#### [PROBLEM TO WORK ON]
Wherever the line with "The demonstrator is" sits in the listing below, transcribe from it up to and including the line with "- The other", exactly, and leave the remaining lines out.
|---|
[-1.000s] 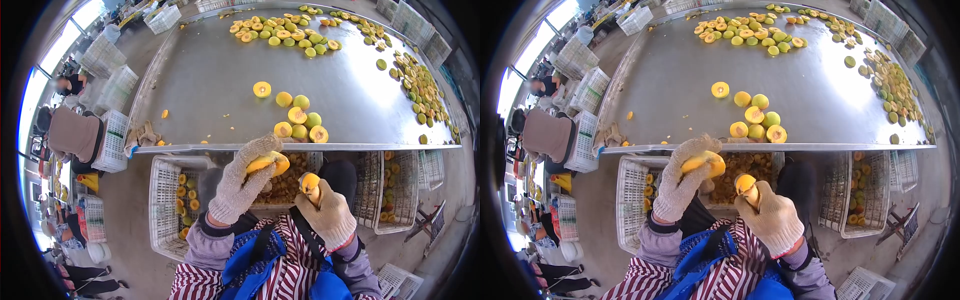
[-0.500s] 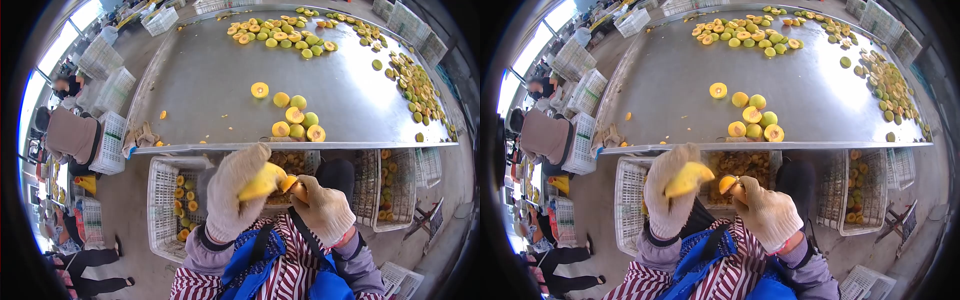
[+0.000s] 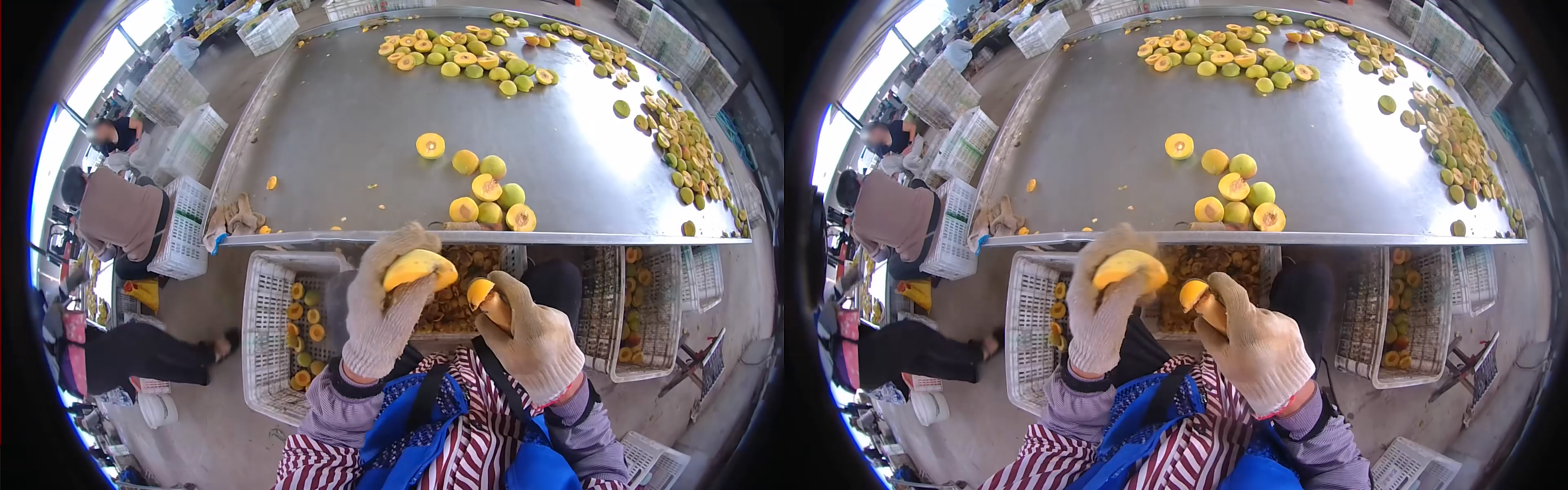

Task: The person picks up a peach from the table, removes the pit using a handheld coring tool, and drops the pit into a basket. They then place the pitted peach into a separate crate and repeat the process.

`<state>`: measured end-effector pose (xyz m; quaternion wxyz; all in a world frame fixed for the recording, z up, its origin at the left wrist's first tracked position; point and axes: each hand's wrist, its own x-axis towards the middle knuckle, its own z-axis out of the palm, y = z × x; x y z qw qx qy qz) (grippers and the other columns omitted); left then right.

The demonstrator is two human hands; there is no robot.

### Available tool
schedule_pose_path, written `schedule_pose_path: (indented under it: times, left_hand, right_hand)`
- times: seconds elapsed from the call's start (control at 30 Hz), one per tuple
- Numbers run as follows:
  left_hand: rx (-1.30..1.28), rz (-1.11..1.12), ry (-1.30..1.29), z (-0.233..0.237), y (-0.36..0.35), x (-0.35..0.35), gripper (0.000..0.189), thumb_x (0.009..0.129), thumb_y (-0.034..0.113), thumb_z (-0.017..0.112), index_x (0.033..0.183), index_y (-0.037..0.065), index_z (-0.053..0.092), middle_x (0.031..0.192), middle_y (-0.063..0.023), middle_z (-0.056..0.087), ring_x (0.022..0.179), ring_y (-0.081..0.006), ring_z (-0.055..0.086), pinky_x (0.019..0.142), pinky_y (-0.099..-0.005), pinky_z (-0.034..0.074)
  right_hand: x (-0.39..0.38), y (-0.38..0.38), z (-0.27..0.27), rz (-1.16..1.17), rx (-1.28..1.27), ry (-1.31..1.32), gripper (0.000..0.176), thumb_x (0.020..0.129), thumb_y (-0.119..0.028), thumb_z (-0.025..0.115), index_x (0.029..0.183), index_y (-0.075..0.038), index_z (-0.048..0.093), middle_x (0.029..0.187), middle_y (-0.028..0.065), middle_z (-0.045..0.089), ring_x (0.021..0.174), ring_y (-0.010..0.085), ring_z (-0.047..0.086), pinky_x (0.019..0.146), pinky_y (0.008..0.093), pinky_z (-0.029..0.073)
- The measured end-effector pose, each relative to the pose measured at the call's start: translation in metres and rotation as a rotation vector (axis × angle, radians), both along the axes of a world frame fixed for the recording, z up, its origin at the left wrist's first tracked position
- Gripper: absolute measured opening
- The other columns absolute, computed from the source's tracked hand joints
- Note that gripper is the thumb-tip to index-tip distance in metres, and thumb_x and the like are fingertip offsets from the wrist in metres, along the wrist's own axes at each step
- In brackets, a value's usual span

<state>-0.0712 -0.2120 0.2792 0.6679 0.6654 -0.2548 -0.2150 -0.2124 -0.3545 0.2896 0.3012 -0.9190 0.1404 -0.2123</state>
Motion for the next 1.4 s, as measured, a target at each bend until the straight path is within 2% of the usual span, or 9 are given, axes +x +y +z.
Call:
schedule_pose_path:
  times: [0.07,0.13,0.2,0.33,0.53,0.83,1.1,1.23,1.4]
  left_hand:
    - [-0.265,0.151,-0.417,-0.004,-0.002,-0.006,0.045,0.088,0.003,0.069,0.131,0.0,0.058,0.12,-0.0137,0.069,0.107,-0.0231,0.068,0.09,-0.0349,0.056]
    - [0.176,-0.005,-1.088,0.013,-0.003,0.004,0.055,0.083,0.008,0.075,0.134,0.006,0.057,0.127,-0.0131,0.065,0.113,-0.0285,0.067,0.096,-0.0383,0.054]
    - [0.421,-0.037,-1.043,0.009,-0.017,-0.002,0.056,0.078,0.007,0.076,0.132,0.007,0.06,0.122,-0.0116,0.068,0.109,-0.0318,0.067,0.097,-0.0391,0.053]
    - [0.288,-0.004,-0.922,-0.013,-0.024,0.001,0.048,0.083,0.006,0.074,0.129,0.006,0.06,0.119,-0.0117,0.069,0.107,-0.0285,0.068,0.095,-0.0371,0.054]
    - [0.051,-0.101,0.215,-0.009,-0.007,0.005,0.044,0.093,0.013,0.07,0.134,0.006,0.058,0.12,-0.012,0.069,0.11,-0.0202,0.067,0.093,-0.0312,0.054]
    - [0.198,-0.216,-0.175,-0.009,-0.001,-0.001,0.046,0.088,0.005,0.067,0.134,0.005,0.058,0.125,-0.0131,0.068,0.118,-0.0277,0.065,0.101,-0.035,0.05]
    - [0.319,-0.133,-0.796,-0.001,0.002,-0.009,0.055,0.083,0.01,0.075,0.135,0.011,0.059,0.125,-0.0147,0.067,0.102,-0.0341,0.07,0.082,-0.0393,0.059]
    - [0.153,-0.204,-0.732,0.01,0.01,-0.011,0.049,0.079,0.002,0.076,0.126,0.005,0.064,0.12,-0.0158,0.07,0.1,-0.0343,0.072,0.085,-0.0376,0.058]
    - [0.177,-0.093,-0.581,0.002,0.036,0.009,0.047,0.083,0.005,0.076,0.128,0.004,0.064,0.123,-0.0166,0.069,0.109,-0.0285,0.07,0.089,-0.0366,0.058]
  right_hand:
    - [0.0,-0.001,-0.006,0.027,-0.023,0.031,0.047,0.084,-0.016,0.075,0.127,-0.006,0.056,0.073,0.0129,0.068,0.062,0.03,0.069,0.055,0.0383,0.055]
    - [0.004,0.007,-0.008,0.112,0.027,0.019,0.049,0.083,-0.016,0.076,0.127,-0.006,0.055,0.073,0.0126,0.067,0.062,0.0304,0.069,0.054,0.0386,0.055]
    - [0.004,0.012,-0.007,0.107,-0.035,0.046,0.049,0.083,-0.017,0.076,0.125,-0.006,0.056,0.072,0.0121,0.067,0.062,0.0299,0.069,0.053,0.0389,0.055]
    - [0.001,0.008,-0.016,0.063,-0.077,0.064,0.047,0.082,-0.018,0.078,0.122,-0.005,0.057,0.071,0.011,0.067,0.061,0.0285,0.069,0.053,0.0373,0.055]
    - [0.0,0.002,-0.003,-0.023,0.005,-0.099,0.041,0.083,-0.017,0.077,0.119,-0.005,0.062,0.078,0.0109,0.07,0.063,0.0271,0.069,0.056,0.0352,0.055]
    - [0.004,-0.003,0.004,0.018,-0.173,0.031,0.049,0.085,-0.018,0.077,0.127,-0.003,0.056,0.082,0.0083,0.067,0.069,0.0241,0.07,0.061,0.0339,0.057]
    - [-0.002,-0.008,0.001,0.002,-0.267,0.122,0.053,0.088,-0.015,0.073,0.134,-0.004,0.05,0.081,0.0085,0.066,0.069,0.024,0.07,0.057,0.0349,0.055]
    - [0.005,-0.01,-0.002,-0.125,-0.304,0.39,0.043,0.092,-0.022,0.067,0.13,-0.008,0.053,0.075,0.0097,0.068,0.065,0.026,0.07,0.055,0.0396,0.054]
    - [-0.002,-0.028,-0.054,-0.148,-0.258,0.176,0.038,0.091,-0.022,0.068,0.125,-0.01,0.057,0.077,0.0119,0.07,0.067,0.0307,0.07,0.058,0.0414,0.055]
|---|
#### [RESPONSE TO THIS EXERCISE]
The demonstrator is two human hands; there is no robot.

### Available tool
schedule_pose_path, written `schedule_pose_path: (indented under it: times, left_hand, right_hand)`
- times: seconds elapsed from the call's start (control at 30 Hz), one per tuple
- Numbers run as follows:
  left_hand: rx (-1.30..1.28), rz (-1.11..1.12), ry (-1.30..1.29), z (-0.233..0.237), y (-0.36..0.35), x (-0.35..0.35), gripper (0.000..0.189), thumb_x (0.009..0.129), thumb_y (-0.034..0.113), thumb_z (-0.017..0.112), index_x (0.033..0.183), index_y (-0.037..0.065), index_z (-0.053..0.092), middle_x (0.031..0.192), middle_y (-0.063..0.023), middle_z (-0.056..0.087), ring_x (0.022..0.179), ring_y (-0.081..0.006), ring_z (-0.055..0.086), pinky_x (0.019..0.142), pinky_y (-0.099..-0.005), pinky_z (-0.034..0.074)
  right_hand: x (-0.39..0.38), y (-0.38..0.38), z (-0.27..0.27), rz (-1.16..1.17), rx (-1.28..1.27), ry (-1.31..1.32), gripper (0.000..0.176), thumb_x (0.020..0.129), thumb_y (-0.119..0.028), thumb_z (-0.025..0.115), index_x (0.029..0.183), index_y (-0.075..0.038), index_z (-0.048..0.093), middle_x (0.029..0.187), middle_y (-0.028..0.065), middle_z (-0.045..0.089), ring_x (0.021..0.174), ring_y (-0.010..0.085), ring_z (-0.047..0.086), pinky_x (0.019..0.146), pinky_y (0.008..0.093), pinky_z (-0.029..0.073)
- The measured end-effector pose, each relative to the pose measured at the call's start: translation in metres and rotation as a rotation vector (axis × angle, radians), both along the axes of a world frame fixed for the recording, z up, its origin at the left wrist's first tracked position
- Gripper: absolute measured opening
- The other columns absolute, computed from the source's tracked hand joints

This answer has been given in full.